Reviews and Endorsements

‘Every health-care professional looking after children with life threatening illnesses should read this book to enable them to communicate more easily with dying children and their families, to see things in a different light, and to think twice about what we sometimes put children through. Dorothy Judd’s account of her work with Robert, a seven-year-old, dying after a bone marrow transplant, is compelling reading that moved me to tears. Doctors and nurses caring for children who are dying, or may die, can learn new ways of dealing with what are often intolerable situations from reading this book. Dorothy Judd’s book remains as relevant today as when it was first written.’
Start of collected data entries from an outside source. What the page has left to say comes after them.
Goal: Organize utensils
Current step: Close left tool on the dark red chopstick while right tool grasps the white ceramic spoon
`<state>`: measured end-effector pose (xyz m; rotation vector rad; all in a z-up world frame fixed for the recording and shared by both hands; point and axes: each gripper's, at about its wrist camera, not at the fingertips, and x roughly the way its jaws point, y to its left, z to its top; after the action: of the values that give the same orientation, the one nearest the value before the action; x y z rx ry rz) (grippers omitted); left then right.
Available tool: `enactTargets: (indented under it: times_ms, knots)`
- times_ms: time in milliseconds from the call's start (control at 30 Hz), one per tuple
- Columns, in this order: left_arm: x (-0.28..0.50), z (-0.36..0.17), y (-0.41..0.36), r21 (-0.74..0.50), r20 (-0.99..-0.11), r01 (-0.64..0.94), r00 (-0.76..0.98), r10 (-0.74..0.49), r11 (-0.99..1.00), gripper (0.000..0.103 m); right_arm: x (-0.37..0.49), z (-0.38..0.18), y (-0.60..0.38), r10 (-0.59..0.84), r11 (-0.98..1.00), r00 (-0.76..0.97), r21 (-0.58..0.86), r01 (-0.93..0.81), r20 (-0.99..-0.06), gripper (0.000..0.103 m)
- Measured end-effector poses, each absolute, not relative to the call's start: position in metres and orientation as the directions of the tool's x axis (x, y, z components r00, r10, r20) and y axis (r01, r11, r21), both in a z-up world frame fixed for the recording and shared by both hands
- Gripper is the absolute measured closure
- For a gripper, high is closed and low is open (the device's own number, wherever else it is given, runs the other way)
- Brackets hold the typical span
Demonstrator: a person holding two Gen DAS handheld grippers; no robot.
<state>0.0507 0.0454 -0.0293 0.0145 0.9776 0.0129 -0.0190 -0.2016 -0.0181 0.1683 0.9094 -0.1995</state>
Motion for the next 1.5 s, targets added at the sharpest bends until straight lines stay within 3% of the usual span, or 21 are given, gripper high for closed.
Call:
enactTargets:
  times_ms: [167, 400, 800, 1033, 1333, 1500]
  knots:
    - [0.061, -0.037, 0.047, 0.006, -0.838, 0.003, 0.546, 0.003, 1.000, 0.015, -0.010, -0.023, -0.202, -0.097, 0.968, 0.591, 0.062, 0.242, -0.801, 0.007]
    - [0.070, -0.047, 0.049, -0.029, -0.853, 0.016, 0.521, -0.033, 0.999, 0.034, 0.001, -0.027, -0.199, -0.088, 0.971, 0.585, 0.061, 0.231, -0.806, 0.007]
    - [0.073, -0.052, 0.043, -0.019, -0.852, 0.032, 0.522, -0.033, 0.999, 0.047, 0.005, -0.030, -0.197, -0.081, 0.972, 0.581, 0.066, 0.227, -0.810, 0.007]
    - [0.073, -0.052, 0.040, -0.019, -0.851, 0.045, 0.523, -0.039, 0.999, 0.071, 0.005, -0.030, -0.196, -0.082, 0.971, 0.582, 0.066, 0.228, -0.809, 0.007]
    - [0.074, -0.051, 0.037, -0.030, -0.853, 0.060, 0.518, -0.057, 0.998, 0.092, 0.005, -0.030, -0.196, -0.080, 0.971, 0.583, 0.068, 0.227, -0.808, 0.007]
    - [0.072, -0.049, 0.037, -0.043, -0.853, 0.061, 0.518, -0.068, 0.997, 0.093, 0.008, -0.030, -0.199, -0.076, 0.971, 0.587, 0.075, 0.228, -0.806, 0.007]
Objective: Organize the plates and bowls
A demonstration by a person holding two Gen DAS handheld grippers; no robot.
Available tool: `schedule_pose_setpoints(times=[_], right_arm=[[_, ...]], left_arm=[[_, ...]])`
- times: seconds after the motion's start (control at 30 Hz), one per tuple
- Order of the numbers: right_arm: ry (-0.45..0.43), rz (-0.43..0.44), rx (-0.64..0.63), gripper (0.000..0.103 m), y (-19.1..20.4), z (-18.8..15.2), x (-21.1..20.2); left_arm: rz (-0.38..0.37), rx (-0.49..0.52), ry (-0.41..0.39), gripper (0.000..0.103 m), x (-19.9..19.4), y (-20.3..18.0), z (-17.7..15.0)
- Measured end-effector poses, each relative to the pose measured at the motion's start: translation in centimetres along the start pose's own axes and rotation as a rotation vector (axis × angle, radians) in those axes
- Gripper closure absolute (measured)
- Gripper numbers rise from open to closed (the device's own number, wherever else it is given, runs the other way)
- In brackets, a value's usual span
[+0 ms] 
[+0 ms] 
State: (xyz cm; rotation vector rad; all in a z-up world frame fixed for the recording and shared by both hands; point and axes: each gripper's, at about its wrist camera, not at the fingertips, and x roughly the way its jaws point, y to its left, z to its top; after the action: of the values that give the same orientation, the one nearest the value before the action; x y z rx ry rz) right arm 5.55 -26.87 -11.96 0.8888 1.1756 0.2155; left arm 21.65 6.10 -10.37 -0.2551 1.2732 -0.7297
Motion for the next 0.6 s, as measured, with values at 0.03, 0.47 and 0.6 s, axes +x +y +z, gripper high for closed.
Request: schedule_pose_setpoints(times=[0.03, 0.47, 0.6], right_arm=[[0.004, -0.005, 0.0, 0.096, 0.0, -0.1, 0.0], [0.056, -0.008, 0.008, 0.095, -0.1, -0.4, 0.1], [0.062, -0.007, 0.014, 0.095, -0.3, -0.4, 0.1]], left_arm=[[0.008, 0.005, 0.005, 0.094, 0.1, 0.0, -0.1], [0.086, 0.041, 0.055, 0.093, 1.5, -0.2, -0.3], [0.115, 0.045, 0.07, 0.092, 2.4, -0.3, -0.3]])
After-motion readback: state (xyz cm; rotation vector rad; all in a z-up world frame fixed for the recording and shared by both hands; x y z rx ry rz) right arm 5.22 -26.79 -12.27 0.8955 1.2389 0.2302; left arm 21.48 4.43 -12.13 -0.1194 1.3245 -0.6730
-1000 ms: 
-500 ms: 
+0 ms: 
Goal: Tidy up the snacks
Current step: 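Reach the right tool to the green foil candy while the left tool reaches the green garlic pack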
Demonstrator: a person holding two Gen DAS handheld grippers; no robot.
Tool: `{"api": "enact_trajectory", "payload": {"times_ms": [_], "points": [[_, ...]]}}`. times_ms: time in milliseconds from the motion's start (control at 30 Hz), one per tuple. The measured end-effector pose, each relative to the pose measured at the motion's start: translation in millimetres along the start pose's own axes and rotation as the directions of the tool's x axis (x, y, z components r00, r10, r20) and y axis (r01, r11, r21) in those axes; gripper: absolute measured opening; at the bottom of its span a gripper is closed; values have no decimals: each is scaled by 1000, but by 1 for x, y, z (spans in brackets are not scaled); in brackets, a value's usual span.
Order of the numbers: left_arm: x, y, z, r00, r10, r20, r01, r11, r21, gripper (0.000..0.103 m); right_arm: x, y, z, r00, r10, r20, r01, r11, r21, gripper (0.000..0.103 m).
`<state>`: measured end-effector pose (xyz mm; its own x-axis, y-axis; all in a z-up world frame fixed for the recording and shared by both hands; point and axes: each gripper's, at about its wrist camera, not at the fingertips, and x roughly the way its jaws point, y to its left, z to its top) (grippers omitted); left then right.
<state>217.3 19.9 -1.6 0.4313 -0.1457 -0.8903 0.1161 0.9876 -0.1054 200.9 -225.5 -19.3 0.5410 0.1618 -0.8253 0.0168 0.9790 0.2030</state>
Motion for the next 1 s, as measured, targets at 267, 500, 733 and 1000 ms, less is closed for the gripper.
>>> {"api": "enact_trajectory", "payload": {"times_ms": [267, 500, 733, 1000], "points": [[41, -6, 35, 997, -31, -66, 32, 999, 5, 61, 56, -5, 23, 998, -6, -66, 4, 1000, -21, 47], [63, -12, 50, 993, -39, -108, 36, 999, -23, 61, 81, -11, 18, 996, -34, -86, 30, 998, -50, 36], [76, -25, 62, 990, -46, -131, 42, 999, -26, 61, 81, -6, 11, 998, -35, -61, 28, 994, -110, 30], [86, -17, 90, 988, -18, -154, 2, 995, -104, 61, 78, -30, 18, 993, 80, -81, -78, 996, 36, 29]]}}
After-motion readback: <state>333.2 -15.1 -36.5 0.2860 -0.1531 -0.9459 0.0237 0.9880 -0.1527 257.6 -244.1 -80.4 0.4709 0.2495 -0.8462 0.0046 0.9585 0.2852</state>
— Dr Heather Mackinnon, consultant paediatrician

‘This remarkable book was first published about twenty-five years ago and it is splendid that it will now be made available again. The study of children’s attitudes to and understanding of death, and the nature of adult responses to the task of caring for children who may die, is illuminated by a detailed and profoundly moving diary of Dorothy Judd’s work as a psychotherapist with a seven-year-old boy during the last three months of his life. The combination of careful scholarship and clinical imagination and courage displayed in the writing shows a mind at full stretch. The memorable heart of the book is her engagement with the meaning of childhood cancer to her little patient, his parents, and the doctors and nurses caring for him. No better case could be made for the unique contribution that child
psychotherapists are equipped to make in paediatric wards and particularly in specialist units, which often entail the family being at a great distance from their home.’
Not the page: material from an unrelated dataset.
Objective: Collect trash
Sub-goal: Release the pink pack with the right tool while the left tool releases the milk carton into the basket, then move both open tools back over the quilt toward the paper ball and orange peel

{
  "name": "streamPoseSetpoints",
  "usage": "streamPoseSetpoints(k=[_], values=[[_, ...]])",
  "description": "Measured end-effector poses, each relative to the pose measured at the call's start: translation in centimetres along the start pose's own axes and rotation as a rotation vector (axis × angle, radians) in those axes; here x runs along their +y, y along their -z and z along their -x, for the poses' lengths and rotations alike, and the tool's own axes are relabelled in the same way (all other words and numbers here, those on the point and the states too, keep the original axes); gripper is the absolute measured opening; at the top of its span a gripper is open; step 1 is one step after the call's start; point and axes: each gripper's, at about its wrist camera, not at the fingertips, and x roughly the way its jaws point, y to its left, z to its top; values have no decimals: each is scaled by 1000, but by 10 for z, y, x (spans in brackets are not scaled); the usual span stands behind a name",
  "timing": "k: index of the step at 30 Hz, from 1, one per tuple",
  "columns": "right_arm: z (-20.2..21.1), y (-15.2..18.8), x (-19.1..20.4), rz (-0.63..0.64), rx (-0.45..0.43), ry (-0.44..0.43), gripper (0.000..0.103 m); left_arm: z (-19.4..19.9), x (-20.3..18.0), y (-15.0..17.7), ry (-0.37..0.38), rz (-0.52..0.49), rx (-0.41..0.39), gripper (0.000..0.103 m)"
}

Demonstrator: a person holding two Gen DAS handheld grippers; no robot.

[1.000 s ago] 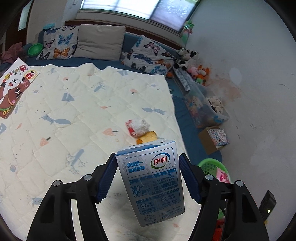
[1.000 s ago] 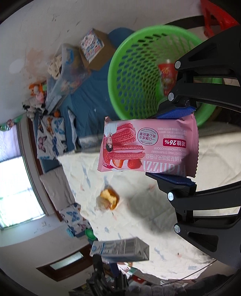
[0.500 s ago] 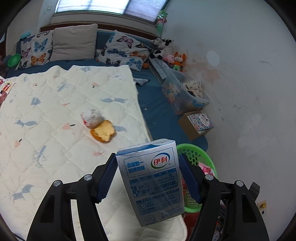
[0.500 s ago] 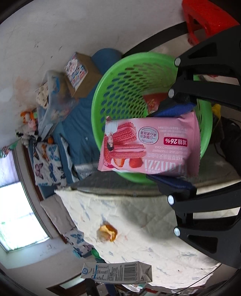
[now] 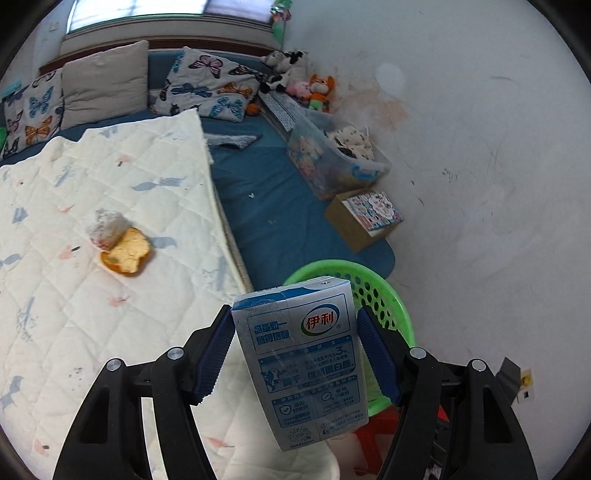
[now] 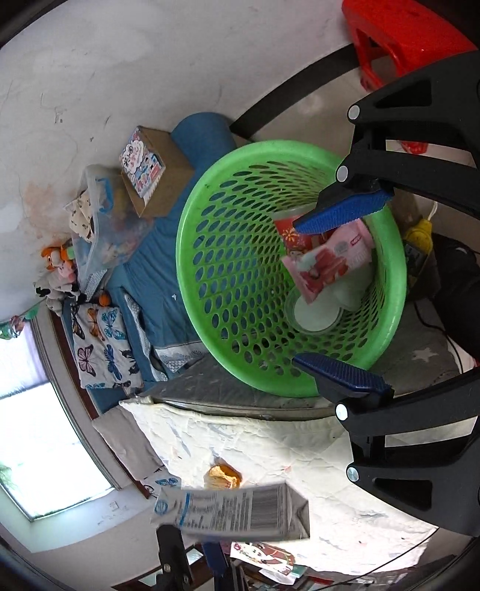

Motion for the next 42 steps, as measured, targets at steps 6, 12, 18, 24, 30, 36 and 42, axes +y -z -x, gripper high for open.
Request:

— Margaret Rustin, Honorary Consultant Child and Adolescent Psychotherapist, Tavistock and Portman NHS Foundation Trust; Associate of the British Psychoanalytical Society

‘A thoughtful and thought-provoking read that provides insight into perhaps the most challenging time any parent or professional working with children is likely to encounter. Told with courage and clarity, Dorothy Judd’s own personal account of caring for a dying patient in the final three months of life provides a poignant insight into how little we truly understand about how a child experiences this journey. Simultaneously, it provides an elegant summation of the published literature and offers an evidence base for how best we can support the child, their family, and staff caring for that child. This new edition remains as relevant as when it was first published over twenty-five years ago; the challenges, the emotions, and the human interactions remain as heartbreakingly real and resolutely unrelated to any recent medical advances. It is a profoundly moving, deeply humbling, and essential reading.’
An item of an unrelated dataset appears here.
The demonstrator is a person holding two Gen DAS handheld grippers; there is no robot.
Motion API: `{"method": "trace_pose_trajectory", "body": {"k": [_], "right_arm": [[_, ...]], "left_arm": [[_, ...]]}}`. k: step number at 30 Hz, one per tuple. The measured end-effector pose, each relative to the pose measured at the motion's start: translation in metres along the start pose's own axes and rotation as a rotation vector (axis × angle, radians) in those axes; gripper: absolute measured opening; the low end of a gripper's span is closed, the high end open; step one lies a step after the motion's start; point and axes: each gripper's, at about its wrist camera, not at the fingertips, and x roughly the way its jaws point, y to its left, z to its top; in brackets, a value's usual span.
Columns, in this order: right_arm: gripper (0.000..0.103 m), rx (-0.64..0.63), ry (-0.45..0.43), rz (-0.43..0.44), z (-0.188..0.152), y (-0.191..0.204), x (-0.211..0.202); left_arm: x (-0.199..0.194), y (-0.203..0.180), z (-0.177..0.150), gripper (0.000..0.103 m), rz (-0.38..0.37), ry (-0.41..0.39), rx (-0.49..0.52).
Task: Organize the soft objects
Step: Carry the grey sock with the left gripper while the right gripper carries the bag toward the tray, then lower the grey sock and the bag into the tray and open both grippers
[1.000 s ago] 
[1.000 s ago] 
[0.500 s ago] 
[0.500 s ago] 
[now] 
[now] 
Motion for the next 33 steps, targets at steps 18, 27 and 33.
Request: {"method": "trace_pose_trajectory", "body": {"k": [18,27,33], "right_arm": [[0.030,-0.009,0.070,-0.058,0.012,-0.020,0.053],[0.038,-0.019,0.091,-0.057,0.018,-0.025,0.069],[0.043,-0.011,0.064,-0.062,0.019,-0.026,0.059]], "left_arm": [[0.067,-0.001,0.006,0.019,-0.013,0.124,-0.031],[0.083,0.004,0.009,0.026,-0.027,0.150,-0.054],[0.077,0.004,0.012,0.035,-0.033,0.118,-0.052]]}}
— Dr Sara Stoneham, Paediatric Oncology Consultant, University College Hospital, London

‘This is a classic text of scholarship and psychotherapy. Dorothy Judd gives us straight talk about death in childhood. Here is psychoanalysis applied without formula or mystification; that speaks to terror so that it can be seen and grasped. Besides work with children and their families, a psychotherapist must also support clinical teams, whose complex reactions are accurately described. Judd explores ethical uncertainties in terminal care, but there is no question that the practice of staff who do not have regular opportunities for confidential reflection on what they do will sooner or later suffer. This is a book that all working in hospital and hospice paediatrics should read.’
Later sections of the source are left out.